An exact copy of all the lines below is required, with every image left out.

GIVEN DATA
[Start of section]

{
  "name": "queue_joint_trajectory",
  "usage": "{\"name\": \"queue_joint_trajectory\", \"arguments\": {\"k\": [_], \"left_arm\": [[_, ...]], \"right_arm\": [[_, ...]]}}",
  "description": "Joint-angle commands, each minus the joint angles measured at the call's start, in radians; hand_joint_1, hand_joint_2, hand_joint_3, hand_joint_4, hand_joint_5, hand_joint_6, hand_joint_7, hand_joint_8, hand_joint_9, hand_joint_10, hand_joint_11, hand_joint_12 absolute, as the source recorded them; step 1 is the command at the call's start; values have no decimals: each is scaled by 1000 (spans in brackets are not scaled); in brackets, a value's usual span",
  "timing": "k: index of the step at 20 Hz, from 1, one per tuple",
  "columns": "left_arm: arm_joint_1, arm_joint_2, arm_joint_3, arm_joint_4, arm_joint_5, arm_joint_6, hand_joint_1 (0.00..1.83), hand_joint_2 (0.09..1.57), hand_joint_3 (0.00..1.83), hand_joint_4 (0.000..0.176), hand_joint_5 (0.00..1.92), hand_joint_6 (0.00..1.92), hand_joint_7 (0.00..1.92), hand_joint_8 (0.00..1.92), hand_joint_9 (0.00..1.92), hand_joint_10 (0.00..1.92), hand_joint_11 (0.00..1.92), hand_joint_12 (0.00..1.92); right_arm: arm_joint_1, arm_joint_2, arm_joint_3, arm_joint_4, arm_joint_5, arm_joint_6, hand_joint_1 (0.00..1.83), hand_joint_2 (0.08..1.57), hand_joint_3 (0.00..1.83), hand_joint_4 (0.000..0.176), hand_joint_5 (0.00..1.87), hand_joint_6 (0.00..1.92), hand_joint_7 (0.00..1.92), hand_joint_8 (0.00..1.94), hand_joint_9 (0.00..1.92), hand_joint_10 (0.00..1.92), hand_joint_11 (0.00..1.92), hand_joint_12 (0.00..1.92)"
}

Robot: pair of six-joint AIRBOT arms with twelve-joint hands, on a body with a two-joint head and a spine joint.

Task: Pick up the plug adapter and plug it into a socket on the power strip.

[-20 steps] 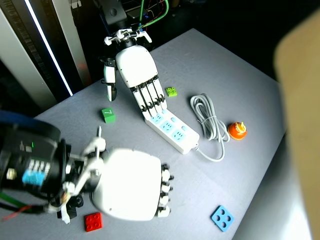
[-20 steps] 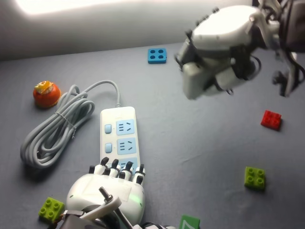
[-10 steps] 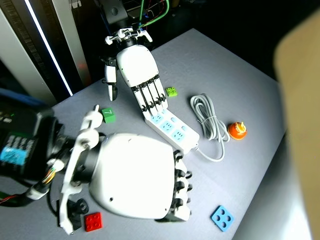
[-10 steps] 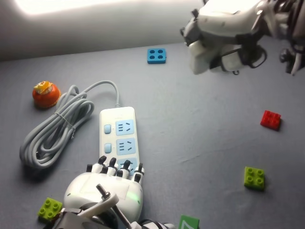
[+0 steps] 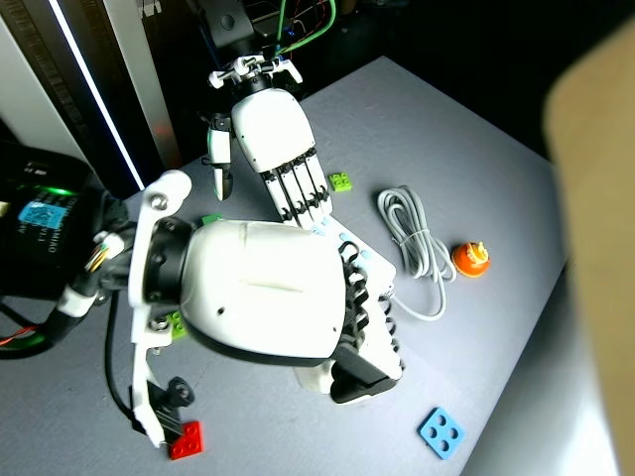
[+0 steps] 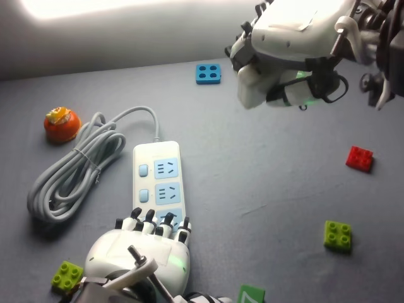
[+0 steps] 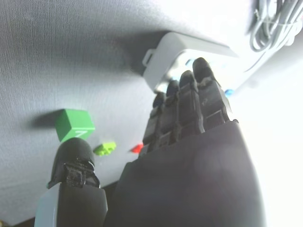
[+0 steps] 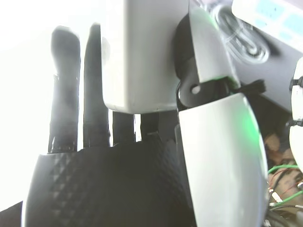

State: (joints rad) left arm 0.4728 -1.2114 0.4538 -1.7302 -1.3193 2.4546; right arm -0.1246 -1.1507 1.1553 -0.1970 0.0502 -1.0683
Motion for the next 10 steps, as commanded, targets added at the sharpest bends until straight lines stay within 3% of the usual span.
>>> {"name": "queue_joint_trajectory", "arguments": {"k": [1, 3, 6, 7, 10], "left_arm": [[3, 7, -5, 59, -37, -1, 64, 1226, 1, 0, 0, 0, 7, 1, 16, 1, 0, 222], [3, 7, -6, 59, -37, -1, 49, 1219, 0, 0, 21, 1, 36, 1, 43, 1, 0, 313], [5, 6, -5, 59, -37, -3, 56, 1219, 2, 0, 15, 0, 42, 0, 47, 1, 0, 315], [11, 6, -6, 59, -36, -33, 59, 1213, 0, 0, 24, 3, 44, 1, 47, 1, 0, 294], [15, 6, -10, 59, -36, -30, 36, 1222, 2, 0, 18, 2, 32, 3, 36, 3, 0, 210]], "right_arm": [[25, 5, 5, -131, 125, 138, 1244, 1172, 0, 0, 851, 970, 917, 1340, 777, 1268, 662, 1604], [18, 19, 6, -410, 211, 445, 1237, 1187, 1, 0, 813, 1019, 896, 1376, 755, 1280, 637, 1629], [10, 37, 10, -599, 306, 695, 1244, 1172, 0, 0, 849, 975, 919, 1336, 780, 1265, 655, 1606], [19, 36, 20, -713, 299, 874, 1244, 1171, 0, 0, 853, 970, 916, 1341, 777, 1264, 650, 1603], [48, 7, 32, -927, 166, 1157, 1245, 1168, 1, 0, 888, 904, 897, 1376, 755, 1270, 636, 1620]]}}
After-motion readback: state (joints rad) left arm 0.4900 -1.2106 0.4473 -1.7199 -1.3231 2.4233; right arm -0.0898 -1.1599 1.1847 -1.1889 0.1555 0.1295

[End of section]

RESULT OF THE TASK
{
  "name": "queue_joint_trajectory",
  "usage": "{\"name\": \"queue_joint_trajectory\", \"arguments\": {\"k\": [_], \"left_arm\": [[_, ...]], \"right_arm\": [[_, ...]]}}",
  "description": "Joint-angle commands, each minus the joint angles measured at the call's start, in radians; hand_joint_1, hand_joint_2, hand_joint_3, hand_joint_4, hand_joint_5, hand_joint_6, hand_joint_7, hand_joint_8, hand_joint_9, hand_joint_10, hand_joint_11, hand_joint_12 absolute, as the source recorded them; step 1 is the command at the call's start; values have no decimals: each is scaled by 1000 (spans in brackets are not scaled); in brackets, a value's usual span",
  "timing": "k: index of the step at 20 Hz, from 1, one per tuple",
  "columns": "left_arm: arm_joint_1, arm_joint_2, arm_joint_3, arm_joint_4, arm_joint_5, arm_joint_6, hand_joint_1 (0.00..1.83), hand_joint_2 (0.09..1.57), hand_joint_3 (0.00..1.83), hand_joint_4 (0.000..0.176), hand_joint_5 (0.00..1.92), hand_joint_6 (0.00..1.92), hand_joint_7 (0.00..1.92), hand_joint_8 (0.00..1.92), hand_joint_9 (0.00..1.92), hand_joint_10 (0.00..1.92), hand_joint_11 (0.00..1.92), hand_joint_12 (0.00..1.92); right_arm: arm_joint_1, arm_joint_2, arm_joint_3, arm_joint_4, arm_joint_5, arm_joint_6, hand_joint_1 (0.00..1.83), hand_joint_2 (0.08..1.57), hand_joint_3 (0.00..1.83), hand_joint_4 (0.000..0.176), hand_joint_5 (0.00..1.87), hand_joint_6 (0.00..1.92), hand_joint_7 (0.00..1.92), hand_joint_8 (0.00..1.94), hand_joint_9 (0.00..1.92), hand_joint_10 (0.00..1.92), hand_joint_11 (0.00..1.92), hand_joint_12 (0.00..1.92)"
}

Robot: pair of six-joint AIRBOT arms with twelve-joint hands, on a body with a two-joint head and a spine joint.

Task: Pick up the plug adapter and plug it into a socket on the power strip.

[-20 steps] 
[-20 steps] 
[-10 steps] 
[-10 steps] 
[+0 steps] 
[+0 steps] 
[+0 steps] 
[+0 steps] 

State: (joints rad) left arm 0.4728 -1.2114 0.4538 -1.7302 -1.3193 2.4546; right arm -0.1246 -1.1507 1.1553 -0.1970 0.0502 -1.0683
Motion for the next 10 steps, as commanded, targets added at the sharpest bends until straight lines stay within 3% of the usual span.
>>> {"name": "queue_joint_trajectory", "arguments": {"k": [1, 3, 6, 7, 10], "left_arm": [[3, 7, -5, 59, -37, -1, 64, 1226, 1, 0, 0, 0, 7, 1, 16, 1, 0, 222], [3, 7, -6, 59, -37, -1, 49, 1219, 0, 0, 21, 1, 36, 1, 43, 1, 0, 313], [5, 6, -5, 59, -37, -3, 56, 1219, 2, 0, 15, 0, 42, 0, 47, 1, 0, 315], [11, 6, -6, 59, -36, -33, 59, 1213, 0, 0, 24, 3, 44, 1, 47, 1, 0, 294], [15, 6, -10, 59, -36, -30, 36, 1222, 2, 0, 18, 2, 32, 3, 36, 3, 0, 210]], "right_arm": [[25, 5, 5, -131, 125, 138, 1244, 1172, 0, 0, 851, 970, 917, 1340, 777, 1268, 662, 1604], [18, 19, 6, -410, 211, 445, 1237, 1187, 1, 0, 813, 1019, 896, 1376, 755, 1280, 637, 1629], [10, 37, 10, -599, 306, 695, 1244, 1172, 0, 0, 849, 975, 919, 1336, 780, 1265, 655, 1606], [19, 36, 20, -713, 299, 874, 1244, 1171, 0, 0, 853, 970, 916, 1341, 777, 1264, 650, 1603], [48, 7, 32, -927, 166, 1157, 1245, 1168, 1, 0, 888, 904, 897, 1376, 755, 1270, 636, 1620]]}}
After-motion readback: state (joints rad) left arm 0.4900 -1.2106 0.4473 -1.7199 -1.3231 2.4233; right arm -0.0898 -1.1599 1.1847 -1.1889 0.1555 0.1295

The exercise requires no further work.